How to Stay Interested in Exercise as an Aging Senior
By: Frank Wilhelmi
Let’s start with the understanding that NOTHING reverses age-related functional decline as well or as quickly as weight training done correctly. This has been demonstrated in so many studies as to be unquestionable and so evident in the lifestyles of fit seniors that it is axiomatic. Walkers and wheelchairs are put aside in a matter of two to three months in every study I’ve read, with injuries being very rare and temporary in every case.
Exercise, particularly weight training or what is popularly called bodybuilding, is the key to maintaining, or recovering, physical capability. Anyone who wants to stay capable of independent living and activity should be engaged in a life-long program of bodybuilding until they can no longer move. The difference can mean ten to fifteen years of vitality and active living.
There are many factors that go hand in hand with exercise to get the best results out of exercise, including nutrition, body building supplements, hormonal enhancement, rest and recovery. These factors can be addressed as you move into a bodybuilding lifestyle, and you should work with a medical practitioner because you will probably find that you can reduce or eliminate many medications as your body starts functioning better over time. The three most important helps to enhancing results (I can personally vouch for these) are:
- A nitric oxide boosting supplement such as BSN’s Nitrix and NO-Xplode
- A Creatine Malate product such as BSN’s Cell Mass (and NO-Xplode)
- A product that increases anabolic hormone production such as Iron-Tek’s 17-alpha Oxonolone.
So, let’s say we convince you to go join a gym and change your life-style; what’s going to produce the best results in the least amount of time? Well, for seniors, that’s not the right attitude! You need to adopt a mentality of SAVORING the workout. This is not a ‘do it for 6 months until I’m fixed thing’, it is an incremental process of improvement. The idea is to get progressively stronger as life moves along. The goal is to FEEL progress on a continuing basis. That feeling changes everything else in your life for the better – it makes everything seem doable.
Now, this takes a bit of self-deception! Here is why. If you decide that for every chest workout you are going to raise the weight by 1 pound in the inclined dumbbell press, sooner or later you will be unable to continue, or rip a pec muscle or get sick, etc. And you know with absolute assurity that at some point you will have to back down, ease off, give it a rest. So the secret is to ‘periodize’ your effort.
All successful bodybuilders, and we should imitate them in this regard, periodically drop their effort dramatically and ‘start again’. When you make a point of this as a matter of discipline, it doesn’t feel like LOSING. So every 6-8 weeks you drastically cut back, change the exercises, and begin the assault on a new personal best for, let’s say, a 5-rep max in the squat. You push yourself higher in weight each ensuing week until you feel the plateau coming, and then you go for the big one on the last set and see if you can best yourself this time around. The deception is this: even if you don’t make a new personal best, your body is tricked into this sense of having made steady progress for 6-8 weeks, and your brain logs that in as a good thing. It pumps out endorphins to make you feel good, and everything else goes better.
Now, you can’t do that for every exercise in your workout, you have to pick the one or two exercises for this cycle that you will strive for and let all the other moves be secondary.
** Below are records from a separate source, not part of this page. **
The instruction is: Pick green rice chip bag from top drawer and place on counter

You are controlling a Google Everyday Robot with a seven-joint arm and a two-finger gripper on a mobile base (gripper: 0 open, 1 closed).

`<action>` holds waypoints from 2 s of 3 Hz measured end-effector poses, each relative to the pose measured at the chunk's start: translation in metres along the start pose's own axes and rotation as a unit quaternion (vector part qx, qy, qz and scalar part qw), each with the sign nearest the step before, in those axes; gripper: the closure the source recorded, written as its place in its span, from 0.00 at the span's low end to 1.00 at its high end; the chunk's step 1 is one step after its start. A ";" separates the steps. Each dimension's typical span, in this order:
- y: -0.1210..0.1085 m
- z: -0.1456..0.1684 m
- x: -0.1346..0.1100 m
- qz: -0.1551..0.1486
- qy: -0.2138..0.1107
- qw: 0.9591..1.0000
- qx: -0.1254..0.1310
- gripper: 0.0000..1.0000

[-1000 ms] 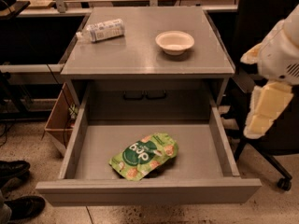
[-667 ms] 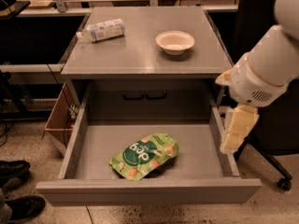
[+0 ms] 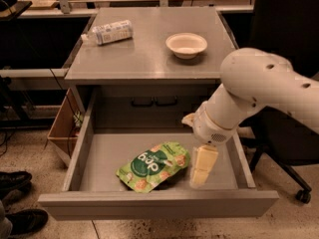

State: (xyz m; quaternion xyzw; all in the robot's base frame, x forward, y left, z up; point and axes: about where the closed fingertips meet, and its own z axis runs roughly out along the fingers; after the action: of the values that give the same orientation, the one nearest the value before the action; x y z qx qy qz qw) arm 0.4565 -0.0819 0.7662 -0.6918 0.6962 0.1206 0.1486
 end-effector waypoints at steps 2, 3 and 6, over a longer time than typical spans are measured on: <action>-0.014 0.097 -0.056 -0.052 -0.059 0.996 -0.047 0.00; -0.014 0.097 -0.056 -0.052 -0.059 0.996 -0.047 0.00; -0.075 0.127 -0.060 -0.117 -0.059 0.991 -0.023 0.00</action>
Offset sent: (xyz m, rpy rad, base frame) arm 0.0393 0.1408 -0.0964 0.1803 0.0495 0.2022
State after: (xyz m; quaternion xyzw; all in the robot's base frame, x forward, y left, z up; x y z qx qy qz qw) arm 0.5369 0.0203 0.6737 -0.7633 0.5977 0.1587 0.1869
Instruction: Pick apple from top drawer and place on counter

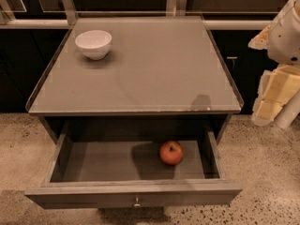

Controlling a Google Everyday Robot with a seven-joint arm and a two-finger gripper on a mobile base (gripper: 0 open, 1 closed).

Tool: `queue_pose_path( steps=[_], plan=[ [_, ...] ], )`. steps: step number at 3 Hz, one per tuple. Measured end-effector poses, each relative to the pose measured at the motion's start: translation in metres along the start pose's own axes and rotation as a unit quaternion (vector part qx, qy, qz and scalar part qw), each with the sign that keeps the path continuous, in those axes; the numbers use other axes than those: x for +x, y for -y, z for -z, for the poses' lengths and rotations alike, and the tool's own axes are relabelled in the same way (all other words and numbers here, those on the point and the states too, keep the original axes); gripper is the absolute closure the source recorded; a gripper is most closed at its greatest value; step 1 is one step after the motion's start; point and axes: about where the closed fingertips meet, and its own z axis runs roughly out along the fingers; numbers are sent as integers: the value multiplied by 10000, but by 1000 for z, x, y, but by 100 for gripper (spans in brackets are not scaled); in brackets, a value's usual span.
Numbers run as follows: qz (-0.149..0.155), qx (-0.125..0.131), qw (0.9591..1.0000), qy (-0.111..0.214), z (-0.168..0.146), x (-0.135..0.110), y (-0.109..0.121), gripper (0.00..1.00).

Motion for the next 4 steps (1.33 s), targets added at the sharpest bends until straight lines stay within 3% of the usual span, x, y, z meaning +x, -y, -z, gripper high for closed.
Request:
queue_pose_path(
  steps=[1, 2, 3, 4],
  plan=[
    [0, 0, 10000, 0, 0, 0, 0, 0],
    [-9, 164, 9998, 102, 0, -1, -10, 0],
    [-159, 348, 9981, 486, -6, -6, -44, 0],
    [-556, 214, 9919, 1126, -52, -5, -85, 0]
  ],
)
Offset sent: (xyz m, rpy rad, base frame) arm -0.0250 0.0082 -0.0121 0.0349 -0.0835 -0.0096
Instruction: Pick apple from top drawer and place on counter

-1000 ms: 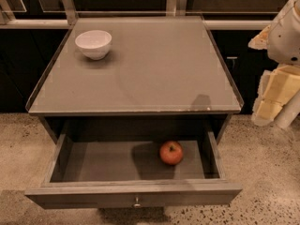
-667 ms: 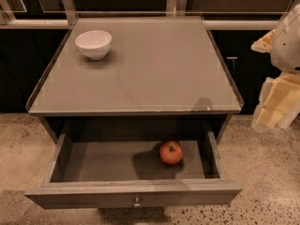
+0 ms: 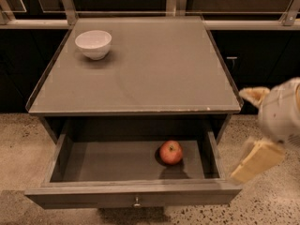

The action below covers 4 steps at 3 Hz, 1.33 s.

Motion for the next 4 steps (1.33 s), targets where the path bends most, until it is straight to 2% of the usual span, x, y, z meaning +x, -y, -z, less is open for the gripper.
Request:
queue_pose_path(
  steps=[1, 2, 3, 4],
  plan=[
    [-399, -640, 9941, 785, -91, -6, -42, 0],
    [-769, -969, 9868, 1046, -126, -8, -66, 0],
    [-919, -748, 9876, 1031, -115, 5, -55, 0],
    [-1461, -245, 9802, 1311, -125, 16, -33, 0]
  ],
)
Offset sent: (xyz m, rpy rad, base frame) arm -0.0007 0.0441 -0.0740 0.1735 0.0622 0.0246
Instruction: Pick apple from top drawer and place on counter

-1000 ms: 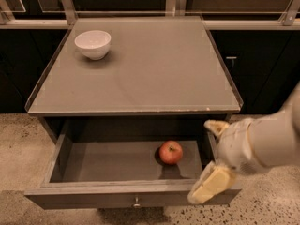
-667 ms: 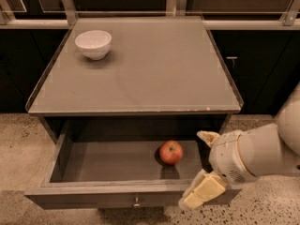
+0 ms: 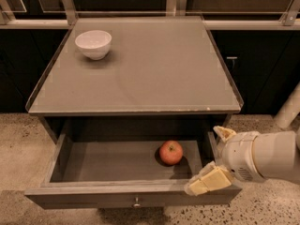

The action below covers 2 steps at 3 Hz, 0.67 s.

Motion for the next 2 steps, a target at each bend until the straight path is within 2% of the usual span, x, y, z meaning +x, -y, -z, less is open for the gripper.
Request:
queue_pose_path(
  steps=[1, 2],
  plan=[
    [-399, 374, 9982, 261, -15, 5, 27, 0],
    [-545, 295, 9977, 263, -37, 8, 57, 0]
  ],
)
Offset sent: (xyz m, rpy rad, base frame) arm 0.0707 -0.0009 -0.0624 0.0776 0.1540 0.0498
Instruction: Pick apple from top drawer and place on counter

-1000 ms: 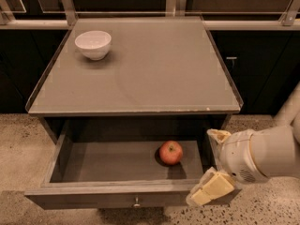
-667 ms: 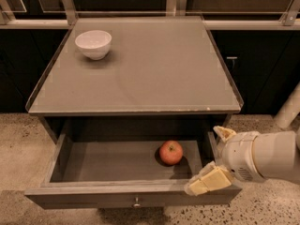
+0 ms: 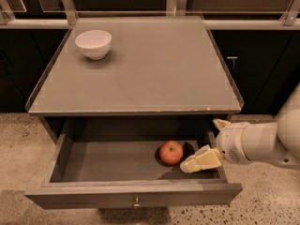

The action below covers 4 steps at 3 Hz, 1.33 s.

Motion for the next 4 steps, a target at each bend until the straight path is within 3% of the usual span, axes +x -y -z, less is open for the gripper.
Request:
queue_pose_path(
  steps=[1, 2, 3, 4],
  plan=[
    [-69, -6, 10000, 24, -2, -2, -5, 0],
    [-504, 270, 9974, 442, -7, 2, 2, 0],
    [-705, 371, 9932, 848, -25, -10, 5, 0],
    [-825, 296, 9907, 1043, -45, -16, 3, 0]
  ],
)
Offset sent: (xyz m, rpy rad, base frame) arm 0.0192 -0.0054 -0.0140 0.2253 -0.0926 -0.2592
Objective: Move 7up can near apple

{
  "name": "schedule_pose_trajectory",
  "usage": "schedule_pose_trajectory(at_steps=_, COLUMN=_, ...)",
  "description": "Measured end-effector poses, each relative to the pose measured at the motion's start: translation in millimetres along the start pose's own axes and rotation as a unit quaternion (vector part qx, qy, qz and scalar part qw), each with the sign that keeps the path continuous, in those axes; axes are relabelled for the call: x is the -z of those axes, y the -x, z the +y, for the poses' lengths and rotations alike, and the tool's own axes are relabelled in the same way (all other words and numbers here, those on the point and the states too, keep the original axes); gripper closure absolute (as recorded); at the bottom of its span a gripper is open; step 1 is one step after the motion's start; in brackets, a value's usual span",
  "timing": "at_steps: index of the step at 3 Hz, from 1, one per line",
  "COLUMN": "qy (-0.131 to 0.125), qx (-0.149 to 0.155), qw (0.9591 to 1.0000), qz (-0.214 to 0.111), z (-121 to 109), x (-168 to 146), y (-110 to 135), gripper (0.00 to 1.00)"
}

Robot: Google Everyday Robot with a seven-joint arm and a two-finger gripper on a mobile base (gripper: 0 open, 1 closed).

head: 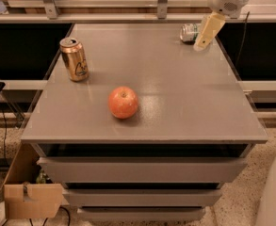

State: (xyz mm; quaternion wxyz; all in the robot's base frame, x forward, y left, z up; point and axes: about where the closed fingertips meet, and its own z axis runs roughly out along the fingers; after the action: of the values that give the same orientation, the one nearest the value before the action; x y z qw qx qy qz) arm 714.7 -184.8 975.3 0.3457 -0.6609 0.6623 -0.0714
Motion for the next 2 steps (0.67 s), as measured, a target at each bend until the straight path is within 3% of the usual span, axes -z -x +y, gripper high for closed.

I like to use the compound moves that power lifters use (the squat, deadlift and benchpress) as the target for progress because they are the big anabolic triggers that jumpstart testosterone production. I won’t try for a max benchpress each time I cycle that move; it’s inclined dumbbell press on one cycle, declined benchpress on another and flat bench another and maybe flat bench with dumbbells another cycle. For legs, I will do inclined leg press one time then switch to the squat, then maybe to Smith Machine squats, then to hack squats (I hate hack squats). The last time I made 4 reps with 8 plates/side on the incline leg press was over 10 years ago. I thought about trying it for some photos to put on the website, but the image came into my mind of my wife’s face with a REALLY annoyed look if I was laid up for Christmas. I decided to try it in 2006. This time I settled for 6 reps with 7- 45 lb plates per side; not bad for a 66 year-old.